Is there a way with the API to send two commands at once so that Stellarium change the display only once (when both command have been interpreted). Thanks for the help

10110111 commented 1 year ago

Is there a way with the API to send two commands at once so that Stellarium change the display only once

Have you tried passing multiple -d parameters to curl? This way you could use a single setlocationfields request for latitude, longitude and altitude. Maybe this is what gives you two movements, rather than the separation of time setting.

vpicouet commented 1 year ago

Thanks for the answer, but for now the issue is when I use

            command = ['curl -d "j2000=[%0.10f,%0.10f,%0.10f]" http://localhost:8090/api/main/view  > /dev/null 2>&1'%(x,y,z)]
            command.append('curl -d "time=%0.10f" http://localhost:8090/api/main/time  > /dev/null 2>&1'%(convert_to_julian(cat[date][i], dformat)))
            os.system(";".join(command))

or

            command = ['curl -d "altAz=[%0.10f,%0.10f,%0.10f]" http://localhost:8090/api/main/view  > /dev/null 2>&1'%(x,y,z)]
            command.append('curl -d "time=%0.10f" http://localhost:8090/api/main/time  > /dev/null 2>&1'%(convert_to_julian(cat[date][i], dformat)))
            os.system(";".join(command))

Is there a command to both set LOS and time at the same time?

10110111 commented 1 year ago

There's no such command, but you can try using the same connection, so that curl doesn't have to connect, send first command, disconnect, then again connect, and send second command.
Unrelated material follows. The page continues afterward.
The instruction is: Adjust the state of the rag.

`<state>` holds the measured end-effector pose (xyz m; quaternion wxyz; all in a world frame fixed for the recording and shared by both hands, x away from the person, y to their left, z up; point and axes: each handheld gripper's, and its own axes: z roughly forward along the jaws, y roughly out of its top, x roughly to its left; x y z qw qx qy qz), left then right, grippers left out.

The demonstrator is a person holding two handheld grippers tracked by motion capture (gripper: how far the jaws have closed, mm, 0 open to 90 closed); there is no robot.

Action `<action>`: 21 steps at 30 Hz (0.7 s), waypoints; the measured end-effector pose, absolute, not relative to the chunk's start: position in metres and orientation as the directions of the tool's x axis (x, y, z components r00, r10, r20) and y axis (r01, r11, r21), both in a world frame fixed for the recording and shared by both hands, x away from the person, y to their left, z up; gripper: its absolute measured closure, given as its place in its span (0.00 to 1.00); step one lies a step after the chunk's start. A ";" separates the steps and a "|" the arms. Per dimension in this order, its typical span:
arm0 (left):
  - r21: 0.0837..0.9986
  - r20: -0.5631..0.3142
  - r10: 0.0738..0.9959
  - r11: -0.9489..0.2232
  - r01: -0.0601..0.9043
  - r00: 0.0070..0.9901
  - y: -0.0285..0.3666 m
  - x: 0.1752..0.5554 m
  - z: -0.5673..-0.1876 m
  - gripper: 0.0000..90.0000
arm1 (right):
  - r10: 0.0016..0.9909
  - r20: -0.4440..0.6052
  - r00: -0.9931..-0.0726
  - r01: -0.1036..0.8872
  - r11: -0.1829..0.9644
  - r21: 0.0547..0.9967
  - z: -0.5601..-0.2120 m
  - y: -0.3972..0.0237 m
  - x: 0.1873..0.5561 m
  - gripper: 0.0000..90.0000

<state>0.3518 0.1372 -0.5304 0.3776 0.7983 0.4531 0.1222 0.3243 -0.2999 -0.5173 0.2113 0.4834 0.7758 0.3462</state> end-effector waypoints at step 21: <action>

This should reduce time gap. See this discussion.

vpicouet commented 1 year ago

Thanks! indeed using command = ['curl -d "j2000=[%0.10f,%0.10f,%0.10f]" http://localhost:8090/api/main/view > /dev/null 2>&1'%(x,y,z)] command.append(' -d "time=%0.10f" http://localhost:8090/api/main/time > /dev/null 2>&1'%(convert_to_julian(cat[date][i], dformat))) os.system(" --next ".join(command)) helps to go from 0.1s lag to ~0.03s lag, though it still impacts the visual rendering. For now I can live with this small issue.

I was wondering if there is also a way to change the angle of the oculars captors via the API. This could be very helpful for lost in sky / field recognition. Capture d’écran, le 2023-08-11 à 15 52 51

10110111 commented 1 year ago

I was wondering if there is also a way to change the angle of the oculars captors via the API.

I don't think there is (at least there's no mention of "ocular" in RemoteControl plugin sources). But if your aim is to have orientation of the stars always the same relative to the sensor frame, maybe you just need to enable equatorial mount in the Telescopes tab?

gzotti commented 1 year ago

There is no dedicated RemoteControl API for the Oculars plugin, and Oculars was not in focus of this RC development. If Oculars settings are StelProperties (I have not checked), it should work, though.